Major outage from 10:32 PM to 7:40 AM

Updates
  • Resolved
    Resolved

    We have rerouted traffic back to our primary cluster, and all operations are continuing as normal.

    We apologise for any inconvenience this outage has caused.

  • Update
    Update

    We are moving our API and our Discord Bot (Axolotl) back to our primary cluster. This could result in a few minutes of downtime, however the switch should be near instant and not noticeable.

  • Monitoring
    Monitoring

    Power has been restored to the datacenter and our infrastructure is now accessible again. We will be moving traffic back from our temporary infrastructure later today.

  • Update
    Update

    Maintenance on our Discord Bot, Axolotl, has been completed.

  • Update
    Update

    We are quickly performing on our Discord Bot, Axolotl, to prevent issues from occurring when the Secaucus, NJ data-center comes back online.

  • Update
    Update

    INAP has posted an incident update:

    We have completed the entire site inspection with the fire marshal and the electrical inspector and utility power has been restored.

    We are now working to restore critical systems and our onsite team has energized the primary electrical equipment that powers the site.

    Concurrently, we are beginning work to bring the mechanical plant online. Additional engineers from other facilities are on site this morning to expedite site turn-up.

    The ETA for bringing up the critical infrastructure systems is approximately 5 hours.

    We are planning for a late afternoon/early evening time frame when clients can come back on-site.

    We will send out additional information regarding access to the facility and remote hands assistance and we will notify you once client access to the facility is permitted

  • Update
    Update

    We are currently looking for options to temporarily restore our Maven Repository, however as the majority of our libraries are also hosted on Sonatype OSS, we are not treating this as urgent.

    We are also creating plans to make our infrastructure automated and highly available in the near future, allowing us to stay online when an incident like this occurs.

    We apologise for any inconvenience this outage has caused.

  • Update
    Update

    INAP posted an incident update on July 11, 2023 at 16:04 CDT:

    The Secaucus data center remains powered down at this time, per the fire marshal.

    Evocative onsite management met with the fire marshal and electrical inspectors to review the current state of the facility.

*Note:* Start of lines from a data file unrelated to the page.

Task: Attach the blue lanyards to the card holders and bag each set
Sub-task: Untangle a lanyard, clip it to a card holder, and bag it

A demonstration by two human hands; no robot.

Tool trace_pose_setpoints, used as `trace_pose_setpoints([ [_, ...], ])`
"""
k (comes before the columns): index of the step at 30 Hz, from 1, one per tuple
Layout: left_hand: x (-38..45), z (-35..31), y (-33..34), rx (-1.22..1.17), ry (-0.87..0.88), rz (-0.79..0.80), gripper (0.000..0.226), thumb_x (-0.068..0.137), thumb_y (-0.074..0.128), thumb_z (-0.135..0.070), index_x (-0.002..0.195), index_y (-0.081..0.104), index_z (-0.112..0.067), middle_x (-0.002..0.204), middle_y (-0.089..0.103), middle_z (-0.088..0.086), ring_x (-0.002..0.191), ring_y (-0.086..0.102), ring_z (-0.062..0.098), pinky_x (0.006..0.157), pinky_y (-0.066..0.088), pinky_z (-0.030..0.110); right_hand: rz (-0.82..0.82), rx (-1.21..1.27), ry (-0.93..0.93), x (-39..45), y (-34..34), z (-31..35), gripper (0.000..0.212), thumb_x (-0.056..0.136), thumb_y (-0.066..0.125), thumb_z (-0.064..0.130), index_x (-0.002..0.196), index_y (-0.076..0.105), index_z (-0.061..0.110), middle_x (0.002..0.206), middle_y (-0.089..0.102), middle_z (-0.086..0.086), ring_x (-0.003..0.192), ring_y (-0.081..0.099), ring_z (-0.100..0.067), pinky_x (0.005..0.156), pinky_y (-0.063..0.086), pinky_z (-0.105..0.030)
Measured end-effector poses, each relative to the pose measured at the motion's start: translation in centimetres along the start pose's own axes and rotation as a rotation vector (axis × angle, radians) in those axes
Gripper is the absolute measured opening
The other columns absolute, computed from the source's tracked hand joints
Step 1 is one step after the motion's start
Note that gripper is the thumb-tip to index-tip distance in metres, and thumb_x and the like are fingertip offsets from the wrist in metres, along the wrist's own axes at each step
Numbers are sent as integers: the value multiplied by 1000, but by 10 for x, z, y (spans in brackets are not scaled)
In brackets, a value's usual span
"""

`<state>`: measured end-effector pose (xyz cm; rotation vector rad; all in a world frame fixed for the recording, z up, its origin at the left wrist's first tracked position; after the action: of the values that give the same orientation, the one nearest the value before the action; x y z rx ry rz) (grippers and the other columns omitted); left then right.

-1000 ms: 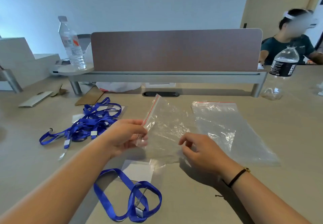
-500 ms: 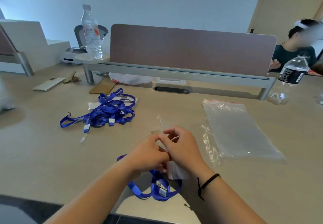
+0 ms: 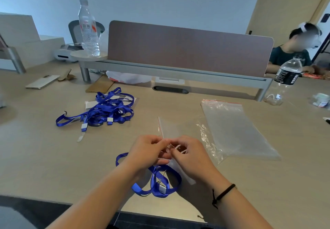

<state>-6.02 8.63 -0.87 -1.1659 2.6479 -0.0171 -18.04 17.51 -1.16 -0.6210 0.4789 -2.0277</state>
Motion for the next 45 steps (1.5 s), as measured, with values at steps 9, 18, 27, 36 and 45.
trace_pose_setpoints([
  [9,-7,-6,6,134,17,-41,29,86,71,-1,107,63,-19,79,76,9,74,76,20,70,64,33,-170,-186,60,-4,-27,-4,8,95,64,30,91,71,30,77,66,15,71,64,-8,64,57,-21],
  [18,-12,-4,3,501,166,-96,32,80,69,-3,101,61,-25,68,73,1,63,72,14,62,61,26,-288,-349,-42,0,-83,15,17,95,61,20,102,76,23,61,53,22,53,52,-2,51,36,-11],
  [27,-12,4,-8,234,116,-58,24,84,76,-5,104,64,-12,80,77,6,75,77,19,73,64,34,-355,-62,47,-4,-117,11,19,92,63,8,97,79,15,63,71,0,51,66,-13,59,62,-33],
  [36,-31,-7,-42,483,273,216,58,81,82,-30,128,52,-43,124,64,-21,115,58,-6,104,46,24,-300,43,56,-5,-104,14,16,93,66,11,103,78,12,64,72,-3,53,68,-15,58,58,-24],
  [45,-44,14,-46,1298,307,182,105,59,59,-92,148,39,-40,154,35,-18,142,29,9,116,29,32,-274,53,69,-9,-84,17,17,94,66,14,107,77,12,68,73,-1,56,68,-14,61,60,-26],
])
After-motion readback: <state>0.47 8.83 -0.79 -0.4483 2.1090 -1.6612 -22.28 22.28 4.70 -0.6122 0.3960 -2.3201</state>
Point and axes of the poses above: each hand's wrist, its own x-axis towards the middle knuckle, its own y-axis out of the palm, z = x × y, the point moved 3 cm from there along x, towards the middle knuckle
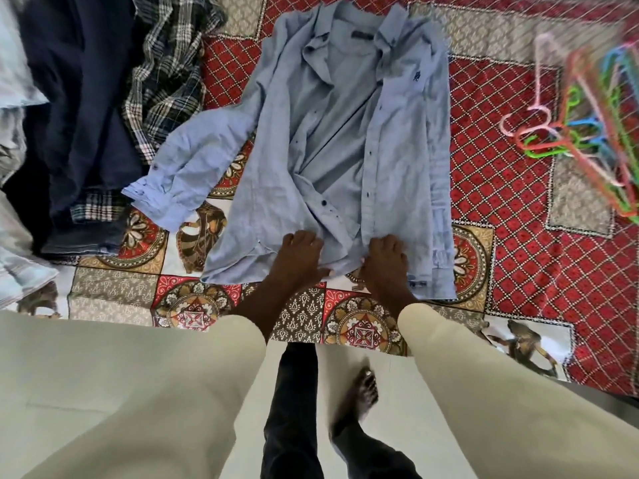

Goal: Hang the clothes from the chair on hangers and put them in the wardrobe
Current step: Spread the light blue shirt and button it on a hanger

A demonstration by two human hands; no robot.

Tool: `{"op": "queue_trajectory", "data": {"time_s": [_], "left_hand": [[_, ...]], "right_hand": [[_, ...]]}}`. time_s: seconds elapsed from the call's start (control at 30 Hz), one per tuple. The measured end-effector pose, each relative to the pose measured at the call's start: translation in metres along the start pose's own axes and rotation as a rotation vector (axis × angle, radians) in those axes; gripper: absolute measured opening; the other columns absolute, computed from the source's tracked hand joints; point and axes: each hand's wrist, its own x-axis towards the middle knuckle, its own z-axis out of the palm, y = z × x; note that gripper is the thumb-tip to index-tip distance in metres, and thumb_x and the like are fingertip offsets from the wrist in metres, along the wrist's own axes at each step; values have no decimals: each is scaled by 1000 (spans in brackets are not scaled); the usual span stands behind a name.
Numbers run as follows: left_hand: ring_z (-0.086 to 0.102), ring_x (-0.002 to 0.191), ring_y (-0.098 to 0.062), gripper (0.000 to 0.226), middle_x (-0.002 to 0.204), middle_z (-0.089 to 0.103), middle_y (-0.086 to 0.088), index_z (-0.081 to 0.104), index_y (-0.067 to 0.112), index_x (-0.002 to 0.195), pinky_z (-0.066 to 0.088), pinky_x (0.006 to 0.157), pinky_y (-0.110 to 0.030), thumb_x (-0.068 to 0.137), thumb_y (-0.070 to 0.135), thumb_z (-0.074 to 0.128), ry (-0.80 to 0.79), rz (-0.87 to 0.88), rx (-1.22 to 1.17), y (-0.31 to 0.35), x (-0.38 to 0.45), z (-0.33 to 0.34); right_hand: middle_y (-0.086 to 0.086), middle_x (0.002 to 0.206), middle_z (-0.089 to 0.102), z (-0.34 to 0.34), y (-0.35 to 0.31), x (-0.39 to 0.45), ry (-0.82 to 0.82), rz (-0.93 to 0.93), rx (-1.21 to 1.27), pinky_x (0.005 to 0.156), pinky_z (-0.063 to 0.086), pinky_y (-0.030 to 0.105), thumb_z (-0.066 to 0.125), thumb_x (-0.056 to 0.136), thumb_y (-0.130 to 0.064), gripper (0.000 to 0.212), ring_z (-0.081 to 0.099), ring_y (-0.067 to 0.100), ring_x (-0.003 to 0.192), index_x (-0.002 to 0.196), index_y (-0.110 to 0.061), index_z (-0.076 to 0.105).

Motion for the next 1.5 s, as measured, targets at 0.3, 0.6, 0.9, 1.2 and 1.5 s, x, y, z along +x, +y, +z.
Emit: {"op": "queue_trajectory", "data": {"time_s": [0.3,0.6,0.9,1.2,1.5], "left_hand": [[62,104,-29,30,111,66,-13,66,7,110,51,91,-42,83,13,55,-336,187,-101,8,-2,-5],[59,84,-31,20,92,63,-14,52,12,84,41,70,-34,98,24,47,-101,-17,-350,36,62,-69],[56,111,-37,33,117,60,-20,60,3,115,45,92,-41,90,13,41,16,118,-284,111,186,-116],[61,108,-29,39,117,67,-12,65,8,122,47,91,-37,85,2,53,134,208,-375,287,310,-136],[46,122,-36,55,130,54,-20,49,6,137,39,100,-41,82,1,52,108,-32,-320,352,364,-119]], "right_hand": [[16,108,60,-33,46,8,3,72,266,74,54,48,47,92,-22,23,62,38,90,111,-10,53],[15,132,56,-82,21,35,-395,74,262,97,47,41,47,96,-24,38,55,34,119,131,-12,54],[20,114,66,-156,122,110,-71,387,624,92,48,39,50,93,-9,24,61,36,109,110,-4,67],[20,105,62,-193,324,135,226,480,238,77,47,40,59,79,-2,25,60,39,96,104,-1,65],[17,117,64,-175,391,177,50,214,-213,91,43,42,65,83,-29,43,61,34,105,120,-8,59]]}}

The fire marshal has reviewed the current level of progress on the cleaning and requested additional remediation actions around the fire system components. The follow up inspection from the fire marshal is 9:00 AM EDT, Wednesday. The Evocative team is bringing on additional personnel and vendors to comply completely with the additional requests by this deadline.

    In preparation for being able to allow clients onsite, the fire marshal has stated that Evocative must perform a full test of the fire/life safety systems. This must be performed after utility power has been restored and fire system components replaced. Vendors have already been scheduled and are standing by to complete this work tomorrow.

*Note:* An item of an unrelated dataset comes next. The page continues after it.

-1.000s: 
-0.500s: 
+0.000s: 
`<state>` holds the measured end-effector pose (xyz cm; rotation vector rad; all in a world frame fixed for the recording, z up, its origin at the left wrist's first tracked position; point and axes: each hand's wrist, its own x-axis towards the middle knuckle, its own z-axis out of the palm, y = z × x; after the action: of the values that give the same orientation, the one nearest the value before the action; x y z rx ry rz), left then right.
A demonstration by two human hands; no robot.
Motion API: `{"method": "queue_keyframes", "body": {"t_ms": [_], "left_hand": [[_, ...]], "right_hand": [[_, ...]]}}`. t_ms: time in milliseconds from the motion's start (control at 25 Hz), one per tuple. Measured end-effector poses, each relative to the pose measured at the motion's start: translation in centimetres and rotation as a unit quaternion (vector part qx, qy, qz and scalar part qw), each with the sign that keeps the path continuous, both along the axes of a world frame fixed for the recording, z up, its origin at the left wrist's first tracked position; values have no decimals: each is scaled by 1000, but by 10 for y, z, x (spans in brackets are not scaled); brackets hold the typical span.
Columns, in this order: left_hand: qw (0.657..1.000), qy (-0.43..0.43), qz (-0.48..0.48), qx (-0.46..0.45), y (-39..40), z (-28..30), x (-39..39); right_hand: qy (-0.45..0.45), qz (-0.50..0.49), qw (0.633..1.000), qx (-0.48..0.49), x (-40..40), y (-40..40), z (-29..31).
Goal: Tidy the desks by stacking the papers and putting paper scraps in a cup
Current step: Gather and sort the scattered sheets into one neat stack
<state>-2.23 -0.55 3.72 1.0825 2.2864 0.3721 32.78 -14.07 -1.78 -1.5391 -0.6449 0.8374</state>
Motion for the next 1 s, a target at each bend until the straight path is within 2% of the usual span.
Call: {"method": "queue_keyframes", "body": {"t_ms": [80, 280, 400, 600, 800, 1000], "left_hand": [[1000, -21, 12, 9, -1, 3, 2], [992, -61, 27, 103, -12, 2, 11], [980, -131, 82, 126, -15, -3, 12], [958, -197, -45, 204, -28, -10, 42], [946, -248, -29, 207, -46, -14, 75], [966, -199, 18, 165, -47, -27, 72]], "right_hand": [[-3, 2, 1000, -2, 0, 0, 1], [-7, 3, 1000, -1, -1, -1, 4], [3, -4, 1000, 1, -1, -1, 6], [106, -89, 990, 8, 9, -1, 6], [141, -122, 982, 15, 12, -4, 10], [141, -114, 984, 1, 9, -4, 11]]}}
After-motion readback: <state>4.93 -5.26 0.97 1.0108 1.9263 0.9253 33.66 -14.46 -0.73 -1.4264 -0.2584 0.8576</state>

    If there are no significant changes in the timeline, the earliest INAP will be allowed back into the site to power up servers will be later in the day on Wednesday. We anticipate the next update of significance will be provided by Evocative Wednesday morning, and will keep you updated as information becomes available.

  • Update
    Update

    We have successfully deployed our application proxy and API on our temporary New Jersey infrastructure, restoring api.hypera.dev.

  • Update
    Update

    We have setup temporary infrastructure in New Jersey and have restored Axolotl so we can continue providing support via Discord. We will be restoring our application proxy and our API soon.

  • Update
    Update

    We are currently in the process of starting up temporary infrastructure to bring some of our essential services back online.

  • Identified
    Identified

    INAP raised an incident on July 10th, 2023 at 17:32 CDT stating that they received reports of loss of connectivity affecting their New Jersey (NYJ) datacenter, and that they had started working to identify the issue.

    At July 10th, 2023 at 22:21 CDT, INAP released an update stating the following:

    A small electrical failure occurred with one of the redundant UPS devices which began smoking and led to a small fire in the UPS room. The fire department was dispatched and the fire extinguished quickly. The fire department subsequently cut power to the datacenter and disabled the generators while they and the utility company inspected the electrical system.

    The fire marshal is requiring extensive cleaning of the UPS devices and rooms before the site can be reenergized. There is a vendor onsite currently who will be performing the cleanup.

    We do not currently have an ETA for when the datacenter will be back, and therefore are unable to provide an ETA for when we can restore our services.
    We will be looking into alternative solutions in other datacenters until INAP's NYJ datacenter has been restored.

  • Investigating
    Investigating

    We have been notified of issues affecting our New York infrastructure and are investigating the cause.